SAPとNVIDIAが協業関係を強化、業務アプリへの機械学習導入を本格化

データセンター完全ガイド編集部

 ドイツSAPとアメリカNVIDIAは2017年5月10日(米国時間)、業務アプリケーションへの機械学習の本格導入に向けて、協業関係を強化すると発表した。これまでも両社は機械学習の応用に向けて協業関係を結んでおり、SAPはNVIDIAの技術を様々な角度から評価していた。今回の協業強化では、これまでの評価結果を受けて、SAPの業務アプリケーションに機械学習を取り入れていくことを目指すものとなる。

 NVIDIAが主催するイベント「GPU Technology Conference」の基調講演でSAPとの関係強化を明らかにしたNVIDIA CEOのJensen Huang氏は、SAPがNVIDIAとの協業開始以来挙げてきた成果の一部を紹介した。

 まずは「SAP Brand Impact」と呼ぶシステムにNVIDIAのGPUを応用した例だ。このシステムはテレビ放送などの動画の中から特定の企業のロゴや、企業名を示す表記などを探し出すものだ。テレビ放送に広告費を払っても、その効果が見えにくいという声に応えるために作ったものだ。

 ドイツの自動車メーカーであるAudiは、「Audi FIS Alpine Ski World Cup」というスキー競技の大会の冠スポンサーとなっているが、テレビ放送においてどれほどの露出効果があるのかを正確につかむことができないでいた。そこで、SAPがNVIDIAのGPUを応用したSAP Brand Impactの試作版で動画を解析して結果をAudiの担当者に見せた。すると担当者はその検出精度に驚き、サッカーのクラブ対抗カップ戦「Audi Cup」や、Audiがスポンサーを務めるプロサッカーチーム「FC Bayern Munich」の放送の分析にもこのシステムを使うことを積極的に考えるようになったという。

図:NVIDIAのGPUを応用したSAP Brand Impactの試作版で動画を解析したところ(出典:NVIDIA)

 SAPのChief Innovation OfficerであるJuegen Mueller氏は、試作システムが動くまでの様子を振り返ってこう語った。「膨大な画像データでシステムを学習させたが、そのために特別なプログラムを作る必要はなかった。GPUがなければこれほど膨大なデータの学習を完了させることはできなかっただろう」。そしてその効果について「今やSAP Brand Impactは十分に学習を積み重ね、膨大な量の画像や動画から、目的のイメージを瞬時に探し出せるようになった。SAP Brand Impactを利用する企業は、広告に対する効果をリアルタイムで確認できる。マーケティング担当者がサッカー中継の前半戦で自社ロゴや自社のイメージの露出が契約で約束していた分よりも少ないという結果を得たら、放送担当者に後半戦はもっと露出させるように指示することもできる」と語っている。

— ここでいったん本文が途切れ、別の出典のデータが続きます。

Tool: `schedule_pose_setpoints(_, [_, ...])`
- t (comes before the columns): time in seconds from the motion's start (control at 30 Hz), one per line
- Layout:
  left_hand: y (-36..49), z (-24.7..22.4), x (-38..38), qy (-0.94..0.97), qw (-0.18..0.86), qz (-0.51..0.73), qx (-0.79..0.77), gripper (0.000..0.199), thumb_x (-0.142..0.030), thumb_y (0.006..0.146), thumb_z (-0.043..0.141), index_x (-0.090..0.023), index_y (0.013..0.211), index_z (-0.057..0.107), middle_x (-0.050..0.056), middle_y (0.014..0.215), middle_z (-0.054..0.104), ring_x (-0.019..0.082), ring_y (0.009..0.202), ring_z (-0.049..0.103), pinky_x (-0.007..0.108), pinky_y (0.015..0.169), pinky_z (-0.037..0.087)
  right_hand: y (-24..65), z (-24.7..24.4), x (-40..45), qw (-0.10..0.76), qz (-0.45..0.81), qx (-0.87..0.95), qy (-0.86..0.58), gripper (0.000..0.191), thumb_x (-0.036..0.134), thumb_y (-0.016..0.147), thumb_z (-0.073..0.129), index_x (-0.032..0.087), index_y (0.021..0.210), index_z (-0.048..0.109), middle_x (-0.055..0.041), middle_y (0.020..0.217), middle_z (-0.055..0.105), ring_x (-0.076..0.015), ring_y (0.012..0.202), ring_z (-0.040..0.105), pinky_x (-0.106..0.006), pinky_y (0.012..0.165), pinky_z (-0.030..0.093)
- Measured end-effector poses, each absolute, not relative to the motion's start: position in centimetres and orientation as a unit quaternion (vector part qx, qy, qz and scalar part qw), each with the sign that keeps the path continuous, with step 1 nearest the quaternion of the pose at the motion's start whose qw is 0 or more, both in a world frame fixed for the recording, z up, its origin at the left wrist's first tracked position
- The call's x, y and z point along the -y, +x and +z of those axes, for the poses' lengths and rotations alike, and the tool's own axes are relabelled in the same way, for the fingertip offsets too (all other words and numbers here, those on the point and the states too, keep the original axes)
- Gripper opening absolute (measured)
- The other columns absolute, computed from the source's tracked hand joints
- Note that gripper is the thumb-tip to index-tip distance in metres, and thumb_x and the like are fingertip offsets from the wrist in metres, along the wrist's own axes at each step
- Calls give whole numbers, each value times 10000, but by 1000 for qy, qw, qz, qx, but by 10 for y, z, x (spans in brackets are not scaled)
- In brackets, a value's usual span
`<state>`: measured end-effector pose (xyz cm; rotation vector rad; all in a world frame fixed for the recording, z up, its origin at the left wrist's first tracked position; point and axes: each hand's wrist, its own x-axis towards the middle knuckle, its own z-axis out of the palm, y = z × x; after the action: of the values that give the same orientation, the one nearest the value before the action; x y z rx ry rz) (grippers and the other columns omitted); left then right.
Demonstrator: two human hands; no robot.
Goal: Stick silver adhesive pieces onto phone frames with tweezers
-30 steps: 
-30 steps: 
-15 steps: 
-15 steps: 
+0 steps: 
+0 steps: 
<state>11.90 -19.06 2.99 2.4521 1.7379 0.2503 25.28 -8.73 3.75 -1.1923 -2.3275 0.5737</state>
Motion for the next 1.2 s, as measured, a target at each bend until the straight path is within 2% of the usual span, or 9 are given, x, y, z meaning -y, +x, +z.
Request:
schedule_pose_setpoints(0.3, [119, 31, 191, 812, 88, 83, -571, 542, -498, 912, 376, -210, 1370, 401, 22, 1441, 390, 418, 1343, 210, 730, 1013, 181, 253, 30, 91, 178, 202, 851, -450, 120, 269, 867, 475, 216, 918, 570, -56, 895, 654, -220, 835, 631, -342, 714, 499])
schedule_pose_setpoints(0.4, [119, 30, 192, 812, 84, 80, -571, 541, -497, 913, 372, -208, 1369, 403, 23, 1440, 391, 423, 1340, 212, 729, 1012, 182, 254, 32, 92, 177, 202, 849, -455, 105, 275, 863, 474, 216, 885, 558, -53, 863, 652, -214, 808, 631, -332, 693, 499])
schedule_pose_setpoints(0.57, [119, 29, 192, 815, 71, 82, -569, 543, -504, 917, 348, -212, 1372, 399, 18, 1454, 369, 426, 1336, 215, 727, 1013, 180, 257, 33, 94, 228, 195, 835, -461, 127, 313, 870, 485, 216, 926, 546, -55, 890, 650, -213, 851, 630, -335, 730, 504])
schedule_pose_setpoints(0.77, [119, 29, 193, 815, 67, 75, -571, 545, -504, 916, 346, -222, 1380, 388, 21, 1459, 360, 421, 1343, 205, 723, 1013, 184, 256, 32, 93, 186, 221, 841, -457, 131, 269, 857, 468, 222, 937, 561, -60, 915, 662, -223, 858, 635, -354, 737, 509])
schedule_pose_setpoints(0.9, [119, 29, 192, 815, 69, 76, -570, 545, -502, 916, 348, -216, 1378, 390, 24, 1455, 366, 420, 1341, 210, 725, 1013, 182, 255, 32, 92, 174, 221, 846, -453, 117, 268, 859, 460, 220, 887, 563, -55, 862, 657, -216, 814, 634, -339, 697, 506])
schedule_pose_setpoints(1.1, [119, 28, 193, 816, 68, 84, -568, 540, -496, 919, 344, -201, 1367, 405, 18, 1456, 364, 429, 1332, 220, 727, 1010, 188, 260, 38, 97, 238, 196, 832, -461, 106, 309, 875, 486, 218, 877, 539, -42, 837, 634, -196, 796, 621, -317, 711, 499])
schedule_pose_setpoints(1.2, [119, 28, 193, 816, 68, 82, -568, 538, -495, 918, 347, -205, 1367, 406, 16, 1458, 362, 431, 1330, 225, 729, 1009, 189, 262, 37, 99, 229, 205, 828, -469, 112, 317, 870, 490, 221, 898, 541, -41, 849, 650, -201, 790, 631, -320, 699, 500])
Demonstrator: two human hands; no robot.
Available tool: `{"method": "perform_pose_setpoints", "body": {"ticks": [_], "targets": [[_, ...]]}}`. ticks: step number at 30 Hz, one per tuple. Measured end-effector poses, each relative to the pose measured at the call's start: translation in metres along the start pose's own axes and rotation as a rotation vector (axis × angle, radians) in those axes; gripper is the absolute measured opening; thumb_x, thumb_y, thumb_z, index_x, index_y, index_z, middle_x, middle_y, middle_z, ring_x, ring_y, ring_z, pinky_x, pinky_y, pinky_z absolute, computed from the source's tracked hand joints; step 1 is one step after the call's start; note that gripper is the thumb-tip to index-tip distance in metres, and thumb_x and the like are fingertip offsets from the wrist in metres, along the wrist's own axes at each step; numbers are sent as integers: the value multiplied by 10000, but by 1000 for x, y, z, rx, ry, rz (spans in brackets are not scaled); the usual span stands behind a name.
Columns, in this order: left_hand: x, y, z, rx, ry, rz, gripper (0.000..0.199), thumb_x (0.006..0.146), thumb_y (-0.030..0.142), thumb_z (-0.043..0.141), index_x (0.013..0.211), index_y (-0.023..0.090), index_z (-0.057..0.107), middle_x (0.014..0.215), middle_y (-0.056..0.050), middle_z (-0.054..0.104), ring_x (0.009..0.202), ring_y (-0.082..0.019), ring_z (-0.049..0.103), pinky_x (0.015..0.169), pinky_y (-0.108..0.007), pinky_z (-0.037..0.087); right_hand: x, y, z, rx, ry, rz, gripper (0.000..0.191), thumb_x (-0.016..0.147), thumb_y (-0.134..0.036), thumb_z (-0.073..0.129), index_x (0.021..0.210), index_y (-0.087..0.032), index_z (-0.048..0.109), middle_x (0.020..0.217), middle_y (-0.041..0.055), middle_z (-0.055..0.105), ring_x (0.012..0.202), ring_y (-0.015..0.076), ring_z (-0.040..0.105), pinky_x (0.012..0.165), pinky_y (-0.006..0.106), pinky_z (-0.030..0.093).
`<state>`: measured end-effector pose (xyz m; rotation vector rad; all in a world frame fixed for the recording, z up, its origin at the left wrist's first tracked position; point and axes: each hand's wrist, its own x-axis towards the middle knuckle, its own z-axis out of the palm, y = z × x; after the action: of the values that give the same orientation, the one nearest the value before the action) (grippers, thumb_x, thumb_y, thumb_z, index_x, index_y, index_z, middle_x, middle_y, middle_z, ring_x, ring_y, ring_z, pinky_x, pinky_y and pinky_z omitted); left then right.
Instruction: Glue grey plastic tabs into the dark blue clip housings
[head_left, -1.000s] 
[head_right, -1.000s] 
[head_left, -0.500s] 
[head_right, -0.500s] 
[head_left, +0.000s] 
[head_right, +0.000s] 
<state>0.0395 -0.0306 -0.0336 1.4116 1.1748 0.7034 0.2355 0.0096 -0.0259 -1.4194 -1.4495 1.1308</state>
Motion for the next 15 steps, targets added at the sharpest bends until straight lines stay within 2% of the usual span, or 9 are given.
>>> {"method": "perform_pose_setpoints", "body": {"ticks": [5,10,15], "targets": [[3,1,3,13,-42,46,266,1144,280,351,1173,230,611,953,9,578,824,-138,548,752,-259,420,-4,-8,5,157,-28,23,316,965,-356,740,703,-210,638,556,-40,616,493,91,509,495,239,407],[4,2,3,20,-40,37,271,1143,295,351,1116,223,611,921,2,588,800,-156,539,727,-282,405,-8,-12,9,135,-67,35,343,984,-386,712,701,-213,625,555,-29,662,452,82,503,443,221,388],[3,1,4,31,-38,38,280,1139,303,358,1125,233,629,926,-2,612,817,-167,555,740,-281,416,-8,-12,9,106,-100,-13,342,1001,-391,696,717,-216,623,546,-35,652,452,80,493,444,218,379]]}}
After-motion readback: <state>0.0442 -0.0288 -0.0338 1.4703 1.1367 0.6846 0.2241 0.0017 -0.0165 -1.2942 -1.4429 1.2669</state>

 Huang氏はSAPがNVIDIAのGPUを有効に活用した例をもう1つ紹介した。Huang氏は、現在でも世界の大企業は紙の納品書を扱っており、1企業が年間に扱う納品書はおよそ800万枚に上る事実を挙げ、紙の納品書を人手で処理すると時間が掛かるし、人件費もかかる。そして人手で扱えば必ずミスが発生すると問題を指摘した。

 SAPは、この問題に対して「SAP Accounts Payable」というシステムを開発した。紙の納品書を完全に自動で処理するものだ。このシステムでもNVIDIAのGPUを利用してニューラルネットワークを作って、学習させたという。その結果、納品書は1秒以下で処理できるようになり、ミスもなくなったという。

 SAPのMueller氏は、この成果について財務処理アプリケーションにおける重要な一歩だとし、SAPの財務処理関係のアプリケーションすべてが数年内に機械学習を取り入れたものになるだろうと語っている。

 さらにMueller氏は、「SAPは顧客企業があらゆる局面で素早く決断できるように支援していく。今や顧客はデータから経営環境を敏感に感じることができ、機械学習を利用すれば膨大なデータを素早く分析でき、分析結果に裏打ちされた行動に出ることが可能だ。SAPはNVIDIAと共に、このサイクルをほかでは考えられない速度で動かせるようにしていくつもりだ」と語っている。そして、今後SAPの顧客はSAPが提供するアプリケーションに機械学習の機能がどんどん加わっていくのを目にすることになるだろうと今後について予告した。そして、顧客が機械学習を簡単に利用できるようになれば、顧客の組織は意思決定が早くなり、より賢い判断を下せるようになるだろうとした。